Predictive Values of Upper Extremity Function and Body Composition Parameters for Upper Extremity Lymphedema Occurring within 12 Months after Breast Cancer Surgery
Author(s): Aya Okamichi, Miyoko Watanabe, Kazuo Kurosawa
Purpose: This study aimed to evaluate the values of early postoperative body composition and upper limb function as predictive indicators for the development of breast cancer-related lymphedema (BCRL). Methods: The study included women who underwent axillary lymph node dissection between 2022 and 2024. Extracellular water ratio, low-frequency impedance, and phase angle measurements using segmental multifrequency bioelectrical impedance analysis and shoulder range of motion and grip strength assessments were performed preoperatively and at 1, 3, 6, and 12 months postoperatively.

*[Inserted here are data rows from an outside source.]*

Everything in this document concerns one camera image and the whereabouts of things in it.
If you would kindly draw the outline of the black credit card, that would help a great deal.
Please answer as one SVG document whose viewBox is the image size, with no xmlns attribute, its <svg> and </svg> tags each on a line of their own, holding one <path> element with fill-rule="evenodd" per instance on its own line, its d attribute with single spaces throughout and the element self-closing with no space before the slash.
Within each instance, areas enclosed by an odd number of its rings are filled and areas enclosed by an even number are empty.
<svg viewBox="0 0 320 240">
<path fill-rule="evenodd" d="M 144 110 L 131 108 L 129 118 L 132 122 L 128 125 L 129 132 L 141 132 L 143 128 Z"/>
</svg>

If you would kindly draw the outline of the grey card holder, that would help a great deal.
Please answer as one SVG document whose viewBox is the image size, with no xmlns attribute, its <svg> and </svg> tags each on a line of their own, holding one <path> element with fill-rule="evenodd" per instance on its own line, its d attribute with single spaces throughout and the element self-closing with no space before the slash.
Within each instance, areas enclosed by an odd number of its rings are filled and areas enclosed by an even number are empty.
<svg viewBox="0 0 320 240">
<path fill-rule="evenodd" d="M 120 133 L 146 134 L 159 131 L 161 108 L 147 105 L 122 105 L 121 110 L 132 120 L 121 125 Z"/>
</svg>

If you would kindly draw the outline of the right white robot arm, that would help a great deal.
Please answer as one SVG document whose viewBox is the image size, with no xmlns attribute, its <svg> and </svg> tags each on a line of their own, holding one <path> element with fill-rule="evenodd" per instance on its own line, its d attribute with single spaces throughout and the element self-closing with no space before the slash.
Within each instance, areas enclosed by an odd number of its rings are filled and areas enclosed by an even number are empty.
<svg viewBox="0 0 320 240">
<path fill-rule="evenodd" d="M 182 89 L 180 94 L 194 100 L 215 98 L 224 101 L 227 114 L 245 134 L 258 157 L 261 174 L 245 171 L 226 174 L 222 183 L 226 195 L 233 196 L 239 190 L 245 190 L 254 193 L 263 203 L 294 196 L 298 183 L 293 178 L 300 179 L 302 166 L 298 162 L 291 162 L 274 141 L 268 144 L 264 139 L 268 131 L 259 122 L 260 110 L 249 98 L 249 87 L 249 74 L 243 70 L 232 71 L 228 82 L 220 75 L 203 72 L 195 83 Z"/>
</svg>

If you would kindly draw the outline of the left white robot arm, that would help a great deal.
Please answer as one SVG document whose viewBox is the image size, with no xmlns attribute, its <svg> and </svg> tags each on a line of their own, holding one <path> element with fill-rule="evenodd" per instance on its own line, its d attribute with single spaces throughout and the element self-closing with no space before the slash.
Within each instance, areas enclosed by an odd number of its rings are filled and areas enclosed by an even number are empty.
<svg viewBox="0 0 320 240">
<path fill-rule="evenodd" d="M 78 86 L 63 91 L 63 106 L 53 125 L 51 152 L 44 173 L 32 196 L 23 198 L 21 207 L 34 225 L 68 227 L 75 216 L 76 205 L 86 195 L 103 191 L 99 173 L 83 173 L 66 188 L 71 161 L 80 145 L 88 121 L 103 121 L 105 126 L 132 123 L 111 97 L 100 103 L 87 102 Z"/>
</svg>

Lymphedema was defined as an increase in limb volume by 10% or more, and the data of the affected and unaffected groups were compared at each time point. Results: The group that developed lymphedema within 6 months had increased extracellular water ratio and decreased low-frequency impedance and phase angle by 3 months relative to the unaffected group. The group that developed lymphedema within 12 months had decreased low-frequency impedance and phase angle by 6 months relative to the unaffected group. The range of external shoulder rotation was only significantly reduced for the lymphedema group at 12 months. The grip strengths of the affected and unaffected groups did not differ at any time point. Conclusion: Body composition changes were observed before an increase in limb volume in patients who developed lymphedema within 12 months after breast cancer surgery. Restriction of shoulder range of motion was likely secondary to lymphedema progression. Body composition measures are useful for predicting lymphedema progression and may facilitate early preventive interventions as screening indicators.